Bland-Altman parcels were also used to investigate a possible link between the differences between the measurements and the actual value (i.e. proportional distortion). The existence of proportional distortion indicates that the methods do not uniformly correspond to the range of measures (i.e., the limits of compliance depend on the actual measure). To formally assess this relationship, the difference between methods should be reduced to the average of the two methods. If a relationship between differences and actual value has been identified (i.e. a significant slope of the regression line), 95% regression-based agreements should be indicated.  Bland JM, DG Altman. (1999) Measurement agreement in comparative study of methods. Statistical methods in medical research 8, 135-160. Note that the x values for the diagram in Figure 2 of Figure 2 of Bland-Altman-Plot are between 30 and 80, and therefore in the V2:Y3 range of Figure 1 (which is a repetition of Figure 4 of the Bland-Altman diagram), we give the finish points for the three horizontal lines (for the average and the lower and upper and upper limits) in Figure 2. To compare the Bland Altman measurement systems, the differences between the different measurements of the two different measurement systems are calculated and the average and the standard deviation are calculated. The 95% of “agreement limits” are calculated as the average of the two values minus and plus 1.96 standard deviation. This 95 per cent agreement limit should include the difference between the two measurement systems for 95 per cent of future measurement pairs.

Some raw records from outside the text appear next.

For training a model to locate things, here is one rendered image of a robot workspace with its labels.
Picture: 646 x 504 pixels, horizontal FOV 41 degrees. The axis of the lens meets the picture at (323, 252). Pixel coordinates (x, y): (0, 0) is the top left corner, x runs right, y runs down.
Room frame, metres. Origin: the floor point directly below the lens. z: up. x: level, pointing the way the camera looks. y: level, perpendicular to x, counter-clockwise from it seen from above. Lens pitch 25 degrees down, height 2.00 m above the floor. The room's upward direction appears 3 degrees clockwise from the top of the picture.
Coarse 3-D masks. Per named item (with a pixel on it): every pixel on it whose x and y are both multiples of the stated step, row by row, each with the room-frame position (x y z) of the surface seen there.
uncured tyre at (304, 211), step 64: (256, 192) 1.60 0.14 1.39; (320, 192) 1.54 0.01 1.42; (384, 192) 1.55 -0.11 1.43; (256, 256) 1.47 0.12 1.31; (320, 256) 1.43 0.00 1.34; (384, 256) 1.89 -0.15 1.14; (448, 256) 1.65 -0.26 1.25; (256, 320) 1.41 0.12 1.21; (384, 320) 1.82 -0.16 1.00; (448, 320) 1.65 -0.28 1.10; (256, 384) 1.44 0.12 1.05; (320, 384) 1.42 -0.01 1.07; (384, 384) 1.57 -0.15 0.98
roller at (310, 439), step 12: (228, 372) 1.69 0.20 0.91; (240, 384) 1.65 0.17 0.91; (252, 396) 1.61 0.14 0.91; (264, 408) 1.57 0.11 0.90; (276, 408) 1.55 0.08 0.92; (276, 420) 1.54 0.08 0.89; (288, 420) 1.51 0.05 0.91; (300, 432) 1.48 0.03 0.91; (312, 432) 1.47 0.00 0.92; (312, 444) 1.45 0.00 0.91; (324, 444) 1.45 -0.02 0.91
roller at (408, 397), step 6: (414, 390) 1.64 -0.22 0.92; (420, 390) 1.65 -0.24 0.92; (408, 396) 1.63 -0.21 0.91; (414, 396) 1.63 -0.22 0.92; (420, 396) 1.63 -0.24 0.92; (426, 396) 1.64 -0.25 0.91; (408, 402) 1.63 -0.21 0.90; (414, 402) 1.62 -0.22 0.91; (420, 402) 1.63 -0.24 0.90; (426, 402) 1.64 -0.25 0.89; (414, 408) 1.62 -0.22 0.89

We can present these limits for the difference compared to the average plot: a Bland-Altman plot (differential diagram) in analytical chemistry or biomedicine is a method of data representation used for the analysis of agreement between two different assays. It is identical to a tube of average difference Tukey, the name under which it is known in other areas, but it was popularized in the medical statistics of J. Martin Bland and Douglas G. Altman.   Bland-Altman plots are widely used to assess the agreement between two instruments or two measurement techniques. Bland-Altman plots identify systematic differences between measures (i.e. fixed pre-stress) or potential outliers. The average difference is the estimated distortion, and the SD of the differences measures random fluctuations around this average.
If the average value of the difference based on a 1-sample-t test deviates significantly from 0, this means the presence of a solid distortion. If there is a consistent distortion, it can be adjusted by subtracting the average difference from the new method. It is customary to calculate compliance limits of 95% for each comparison (average difference ± 1.96 standard deviation of the difference), which tells us how much the measurements were more likely in two methods for most people. If the differences in the average± 1.96 SD are not clinically important, the two methods can be interchangeable. The 95% agreement limits can be unreliable estimates of population parameters, especially for small sampling sizes, so it is important to calculate confidence intervals for 95% compliance limits when comparing methods or evaluating repeatability.